| EXERCISE BRIEF |
After finding the line containing "<point>213,262</point>" below, please output that line and each following one through the line containing "<point>182,147</point>", exactly as written.

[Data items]
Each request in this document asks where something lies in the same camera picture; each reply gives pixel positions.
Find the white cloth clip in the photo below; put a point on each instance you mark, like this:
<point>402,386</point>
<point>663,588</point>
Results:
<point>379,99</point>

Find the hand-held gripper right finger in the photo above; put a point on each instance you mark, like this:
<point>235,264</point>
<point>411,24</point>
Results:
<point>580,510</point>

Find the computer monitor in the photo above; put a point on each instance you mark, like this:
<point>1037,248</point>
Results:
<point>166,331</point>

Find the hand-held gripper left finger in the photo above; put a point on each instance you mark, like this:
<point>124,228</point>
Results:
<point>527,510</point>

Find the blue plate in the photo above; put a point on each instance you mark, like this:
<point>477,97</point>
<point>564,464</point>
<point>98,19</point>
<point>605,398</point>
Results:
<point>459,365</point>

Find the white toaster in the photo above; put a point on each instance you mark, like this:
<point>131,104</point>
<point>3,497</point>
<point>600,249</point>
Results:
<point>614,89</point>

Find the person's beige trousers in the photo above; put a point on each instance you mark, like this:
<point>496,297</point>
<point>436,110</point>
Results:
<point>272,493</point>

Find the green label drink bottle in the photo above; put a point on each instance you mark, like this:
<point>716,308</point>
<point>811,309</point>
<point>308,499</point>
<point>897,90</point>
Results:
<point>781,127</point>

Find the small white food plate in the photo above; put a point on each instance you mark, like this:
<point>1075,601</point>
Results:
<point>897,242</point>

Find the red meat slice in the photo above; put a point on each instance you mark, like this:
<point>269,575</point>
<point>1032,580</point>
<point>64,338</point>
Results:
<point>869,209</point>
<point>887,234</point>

...

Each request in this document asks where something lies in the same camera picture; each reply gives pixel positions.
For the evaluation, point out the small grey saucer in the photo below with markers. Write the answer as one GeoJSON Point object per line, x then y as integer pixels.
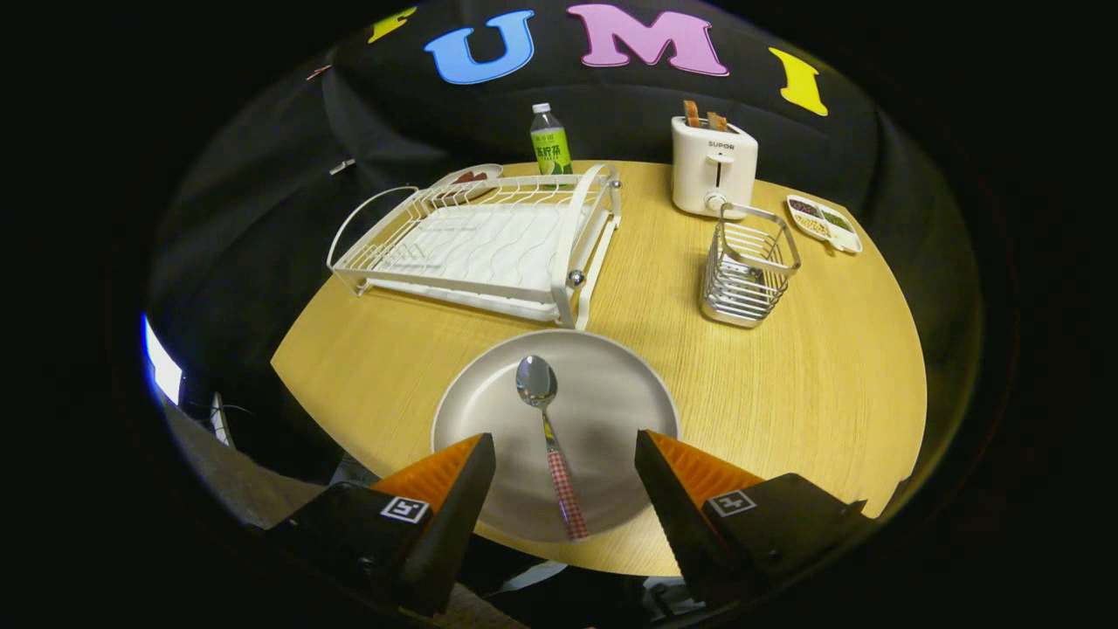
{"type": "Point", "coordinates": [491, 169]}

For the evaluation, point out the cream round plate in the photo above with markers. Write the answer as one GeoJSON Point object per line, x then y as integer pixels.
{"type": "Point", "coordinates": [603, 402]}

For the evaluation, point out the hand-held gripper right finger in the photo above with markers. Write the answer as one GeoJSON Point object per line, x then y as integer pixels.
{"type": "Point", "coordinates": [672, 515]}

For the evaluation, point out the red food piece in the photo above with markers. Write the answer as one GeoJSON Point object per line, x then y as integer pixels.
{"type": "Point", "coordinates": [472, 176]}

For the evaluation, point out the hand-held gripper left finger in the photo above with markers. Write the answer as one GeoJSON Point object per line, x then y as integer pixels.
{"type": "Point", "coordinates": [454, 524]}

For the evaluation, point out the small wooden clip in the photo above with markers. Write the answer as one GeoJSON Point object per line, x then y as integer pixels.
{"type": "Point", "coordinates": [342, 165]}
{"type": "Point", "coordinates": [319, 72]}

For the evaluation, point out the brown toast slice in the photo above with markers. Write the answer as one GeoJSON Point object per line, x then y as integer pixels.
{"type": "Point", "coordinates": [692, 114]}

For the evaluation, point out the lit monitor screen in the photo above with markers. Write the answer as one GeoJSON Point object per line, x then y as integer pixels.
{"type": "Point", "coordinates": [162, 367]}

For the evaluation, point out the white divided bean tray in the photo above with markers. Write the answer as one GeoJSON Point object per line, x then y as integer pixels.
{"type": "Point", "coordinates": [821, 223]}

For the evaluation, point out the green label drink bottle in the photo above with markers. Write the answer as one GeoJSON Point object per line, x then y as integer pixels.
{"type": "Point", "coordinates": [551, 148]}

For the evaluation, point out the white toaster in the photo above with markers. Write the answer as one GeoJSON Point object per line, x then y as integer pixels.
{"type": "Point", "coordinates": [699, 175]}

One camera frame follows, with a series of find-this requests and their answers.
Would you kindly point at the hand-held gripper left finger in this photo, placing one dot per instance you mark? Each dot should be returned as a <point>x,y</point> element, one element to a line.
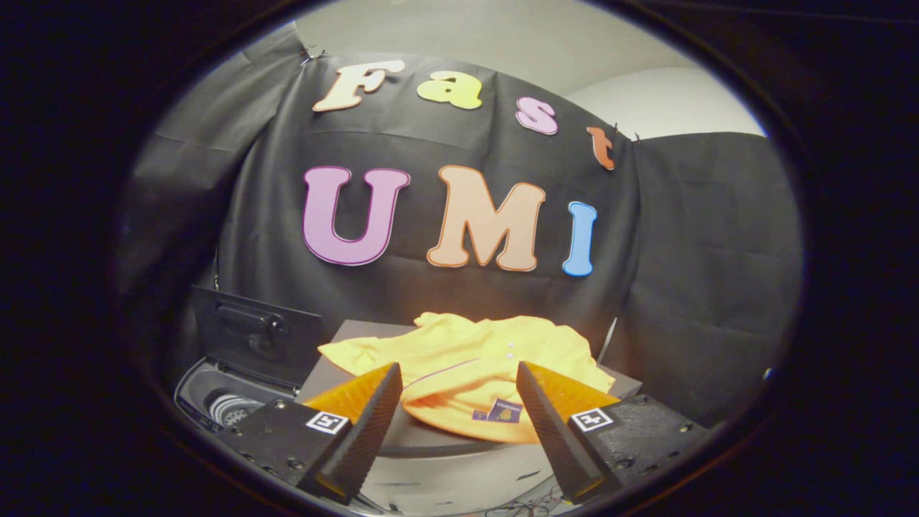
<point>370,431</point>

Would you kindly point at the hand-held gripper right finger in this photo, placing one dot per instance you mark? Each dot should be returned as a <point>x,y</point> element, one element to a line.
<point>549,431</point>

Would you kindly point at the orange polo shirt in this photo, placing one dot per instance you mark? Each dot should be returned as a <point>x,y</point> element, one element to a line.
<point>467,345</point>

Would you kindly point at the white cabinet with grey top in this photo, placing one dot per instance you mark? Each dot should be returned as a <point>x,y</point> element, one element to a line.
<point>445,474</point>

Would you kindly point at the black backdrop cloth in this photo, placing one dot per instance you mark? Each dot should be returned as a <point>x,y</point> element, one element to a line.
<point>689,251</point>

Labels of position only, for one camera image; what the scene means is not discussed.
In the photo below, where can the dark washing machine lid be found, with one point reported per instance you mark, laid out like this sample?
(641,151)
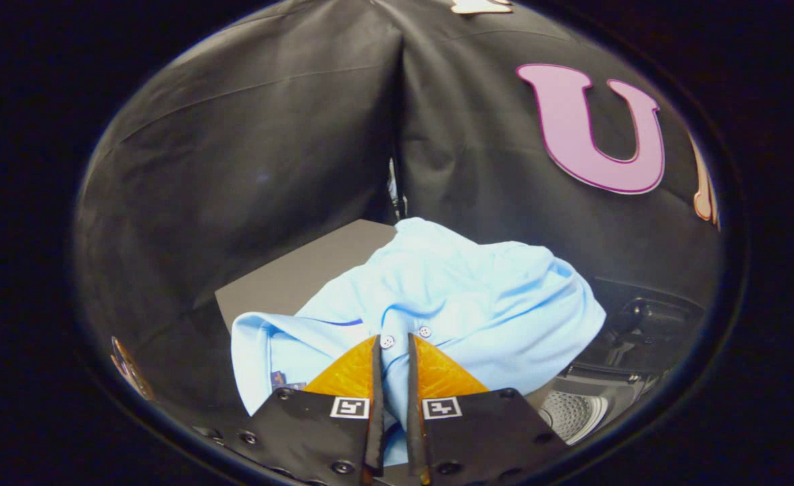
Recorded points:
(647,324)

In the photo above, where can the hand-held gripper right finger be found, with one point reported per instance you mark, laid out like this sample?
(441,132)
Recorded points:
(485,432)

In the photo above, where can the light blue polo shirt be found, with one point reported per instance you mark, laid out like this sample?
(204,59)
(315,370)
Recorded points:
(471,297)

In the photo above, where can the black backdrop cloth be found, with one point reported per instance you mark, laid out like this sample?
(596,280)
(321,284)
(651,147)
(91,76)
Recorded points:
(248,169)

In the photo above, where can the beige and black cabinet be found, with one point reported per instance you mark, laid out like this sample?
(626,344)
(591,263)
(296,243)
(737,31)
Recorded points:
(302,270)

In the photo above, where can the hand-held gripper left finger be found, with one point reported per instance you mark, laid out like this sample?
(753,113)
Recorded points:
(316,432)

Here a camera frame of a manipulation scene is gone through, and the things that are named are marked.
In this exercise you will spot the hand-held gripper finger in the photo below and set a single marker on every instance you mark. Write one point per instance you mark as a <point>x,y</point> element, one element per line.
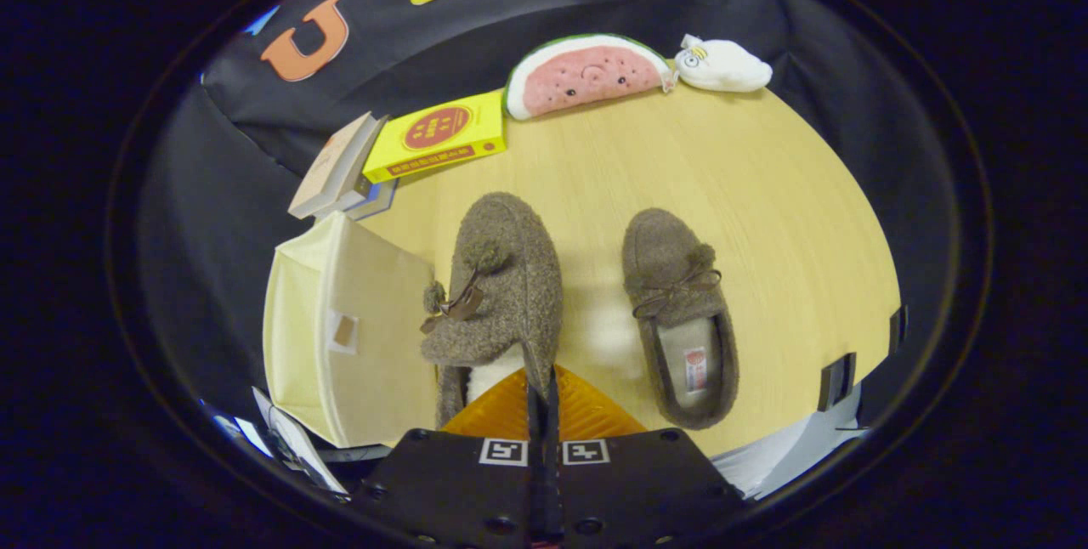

---

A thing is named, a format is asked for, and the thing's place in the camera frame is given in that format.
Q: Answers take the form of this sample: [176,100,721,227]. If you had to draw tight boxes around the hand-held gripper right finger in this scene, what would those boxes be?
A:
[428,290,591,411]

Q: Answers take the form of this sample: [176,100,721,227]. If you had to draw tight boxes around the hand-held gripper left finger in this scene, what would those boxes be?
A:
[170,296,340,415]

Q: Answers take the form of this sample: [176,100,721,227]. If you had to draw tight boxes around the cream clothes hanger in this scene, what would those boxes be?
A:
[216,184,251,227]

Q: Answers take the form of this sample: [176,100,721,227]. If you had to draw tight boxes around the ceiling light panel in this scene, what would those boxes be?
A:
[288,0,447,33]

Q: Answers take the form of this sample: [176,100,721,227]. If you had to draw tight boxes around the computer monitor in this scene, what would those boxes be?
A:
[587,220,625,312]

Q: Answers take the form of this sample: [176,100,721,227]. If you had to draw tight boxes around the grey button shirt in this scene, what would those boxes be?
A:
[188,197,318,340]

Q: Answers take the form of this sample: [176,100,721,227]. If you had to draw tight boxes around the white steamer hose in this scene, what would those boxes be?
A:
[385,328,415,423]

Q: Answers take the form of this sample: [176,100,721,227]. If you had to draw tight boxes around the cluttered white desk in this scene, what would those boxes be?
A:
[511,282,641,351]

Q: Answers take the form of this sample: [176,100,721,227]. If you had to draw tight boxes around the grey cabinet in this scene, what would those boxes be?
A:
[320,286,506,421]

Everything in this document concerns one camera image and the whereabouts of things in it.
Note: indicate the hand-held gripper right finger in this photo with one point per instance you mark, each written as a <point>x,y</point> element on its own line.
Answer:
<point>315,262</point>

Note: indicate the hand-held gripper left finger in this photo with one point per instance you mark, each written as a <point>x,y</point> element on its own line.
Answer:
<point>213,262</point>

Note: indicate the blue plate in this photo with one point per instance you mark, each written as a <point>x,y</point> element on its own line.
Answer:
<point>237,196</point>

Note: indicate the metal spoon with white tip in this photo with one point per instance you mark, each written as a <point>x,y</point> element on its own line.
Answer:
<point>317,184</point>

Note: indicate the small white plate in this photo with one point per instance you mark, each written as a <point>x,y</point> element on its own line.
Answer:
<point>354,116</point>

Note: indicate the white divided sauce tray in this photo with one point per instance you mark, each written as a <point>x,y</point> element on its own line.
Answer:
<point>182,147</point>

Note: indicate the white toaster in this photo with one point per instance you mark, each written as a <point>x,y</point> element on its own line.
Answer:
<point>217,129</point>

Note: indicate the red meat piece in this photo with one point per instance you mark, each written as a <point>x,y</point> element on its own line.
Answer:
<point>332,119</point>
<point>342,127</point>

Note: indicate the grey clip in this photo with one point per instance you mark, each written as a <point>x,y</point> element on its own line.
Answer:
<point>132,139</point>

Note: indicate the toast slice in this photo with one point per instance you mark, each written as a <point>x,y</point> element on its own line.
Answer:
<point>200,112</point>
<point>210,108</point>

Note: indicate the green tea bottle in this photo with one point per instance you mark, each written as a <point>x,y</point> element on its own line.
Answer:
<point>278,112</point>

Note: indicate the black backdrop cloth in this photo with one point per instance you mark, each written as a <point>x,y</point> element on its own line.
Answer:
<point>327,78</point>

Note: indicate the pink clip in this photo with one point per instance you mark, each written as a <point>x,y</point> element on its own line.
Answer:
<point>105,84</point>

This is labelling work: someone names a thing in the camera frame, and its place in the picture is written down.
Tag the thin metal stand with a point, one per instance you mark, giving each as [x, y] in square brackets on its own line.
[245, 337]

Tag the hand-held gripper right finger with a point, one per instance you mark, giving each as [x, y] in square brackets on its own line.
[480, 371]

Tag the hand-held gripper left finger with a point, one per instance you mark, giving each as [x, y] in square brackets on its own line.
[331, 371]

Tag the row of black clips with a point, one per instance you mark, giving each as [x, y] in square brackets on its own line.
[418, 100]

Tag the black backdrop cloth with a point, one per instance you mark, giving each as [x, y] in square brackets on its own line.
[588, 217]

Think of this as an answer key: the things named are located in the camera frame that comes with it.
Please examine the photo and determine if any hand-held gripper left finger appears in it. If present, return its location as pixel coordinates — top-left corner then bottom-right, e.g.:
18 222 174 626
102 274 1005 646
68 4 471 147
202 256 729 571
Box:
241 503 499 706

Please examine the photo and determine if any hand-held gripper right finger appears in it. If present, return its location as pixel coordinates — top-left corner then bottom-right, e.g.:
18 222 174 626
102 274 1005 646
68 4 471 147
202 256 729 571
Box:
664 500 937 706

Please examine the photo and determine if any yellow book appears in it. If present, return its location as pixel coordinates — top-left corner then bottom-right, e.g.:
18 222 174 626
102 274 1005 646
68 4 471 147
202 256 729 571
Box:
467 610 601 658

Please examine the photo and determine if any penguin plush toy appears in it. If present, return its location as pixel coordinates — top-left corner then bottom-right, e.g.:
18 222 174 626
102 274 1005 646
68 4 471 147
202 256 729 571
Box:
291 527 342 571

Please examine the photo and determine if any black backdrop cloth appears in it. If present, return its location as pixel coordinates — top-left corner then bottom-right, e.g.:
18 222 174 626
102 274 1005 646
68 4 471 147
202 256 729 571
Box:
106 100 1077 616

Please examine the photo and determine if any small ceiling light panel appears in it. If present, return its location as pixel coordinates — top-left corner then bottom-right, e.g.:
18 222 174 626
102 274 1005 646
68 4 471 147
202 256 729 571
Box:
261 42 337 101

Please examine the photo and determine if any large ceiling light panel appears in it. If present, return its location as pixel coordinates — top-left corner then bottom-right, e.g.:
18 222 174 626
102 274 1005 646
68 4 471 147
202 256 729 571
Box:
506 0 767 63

| TASK OUTPUT |
<point>213,262</point>

Note: indicate the blue plate in this photo with one point per instance you mark, each written as a <point>x,y</point> element on its own line.
Answer:
<point>237,196</point>

Note: indicate the metal spoon with white tip in this photo with one point per instance you mark, each written as a <point>x,y</point> element on its own line.
Answer:
<point>317,184</point>

Note: indicate the small white plate in this photo with one point per instance you mark, each written as a <point>x,y</point> element on its own line.
Answer:
<point>354,116</point>

Note: indicate the white divided sauce tray in this photo with one point per instance you mark, each written as a <point>x,y</point> element on its own line.
Answer:
<point>182,147</point>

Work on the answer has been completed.